CarGirl Tue 16-Sep-08 11:29:23

When I have potty trained my dc I have done the prompting them about going to the toilet, I have made them try to do a wee before we go out etc but I've always left it so they take themselves/ask. I think if you are asking them then they are not actually trained - does that make sense?

Anyway I would remove the stress put her back in nappies and not mention potty/toilet at all for a couple of months and then retry.

RandomFlopsy Tue 16-Sep-08 11:31:04

I don't think she's ready tbh.

I left ds 1 until he was 3 and he trained in a week with no accidents. Ds2 is nearly 3 and showing the signs so I'll have a go at him very soon.

Wait until they are ready - it's so much easier. imvvho.

seeker Tue 16-Sep-08 11:31:55

Go back to nappies. Why add stress to your lives? She's still very young.

But you could use pull ups so that you can still occasionally remind her about the loo if you feel so inclined. And the judgy friends mightn't even notice. But if they do tell them that they can do your washing for you.
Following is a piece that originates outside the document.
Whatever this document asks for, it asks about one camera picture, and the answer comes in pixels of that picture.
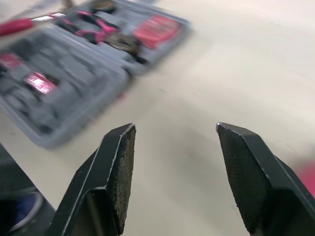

seeker Tue 16-Sep-08 11:32:28

And buy my forthcoming book "Potty Training in 10 minutes"!

WigWamBam Tue 16-Sep-08 11:33:02

She's still ever so young, Broccoli, and it sounds as if she's been responding to you telling her to use the toilet, rather than being able to work out for herself that she needs a wee.

Stuff your friends and do what you feel is right, safe in the knowlesge that, when she's ready, it won't take months for her to be properly dry. Once she can recognise the signals herself, rather than waiting for you to tell her when to use the toilet, she'll be away.

cockles Tue 16-Sep-08 11:37:49

SOunds like you did the right thing. Mine couldn't do it at 2.4. More recently, we've found that prompting is disastrous - he forgets how to ask. Now we don't prompt at all and he asks when he needs to go (though he likes to wait til very last minute). Almost every mother I know says waiting is better! You will have the last laugh when their kids are having 100 accidents and yours is safely nappied.

BroccoliSpears Tue 16-Sep-08 12:35:19

Thank you all.

She went out in a nappy today. She really didn't want to put it on this morning, but then she's 2, she really doesn't want to do most things we need her to do on a daily basis (eat, wear clothes, stop drawing on the sofa...).

All fine. I felt relaxed. No accidents until we were home and halfway through her lunch she stopped, grinned and announced delightedly that she was doing a wee. She looked down and it took her a few minutes of confusion to work out why her chair and dress weren't wet. I think she was a bit disappointed! Wanted to be changed straight away - fine. Asked to sit on the loo for a poo a bit later - fine.

We're doing the right thing.

On a slightly different note, I don't think she drinks enough during the day. I wonder if a lot of our "success" was due to the fact that she doesn't actually wee much. Will up her fluid intake.

ches Tue 16-Sep-08 17:15:40

I've always thought that it's easier to prompt them for the loo than to change a nappy. If the accidents are because you're not taking her to the loo, then IMO a nappy is a drastic measure. If she's refusing to go to the loo it's a different story. A nappy is not going to help her learn to ask for the loo, it's just going to teach her that she can wee whenever, whereever and there's no mess. IMO it will set you back with potty training, rather than forward. BUT if it works for you, it works and sod your mates.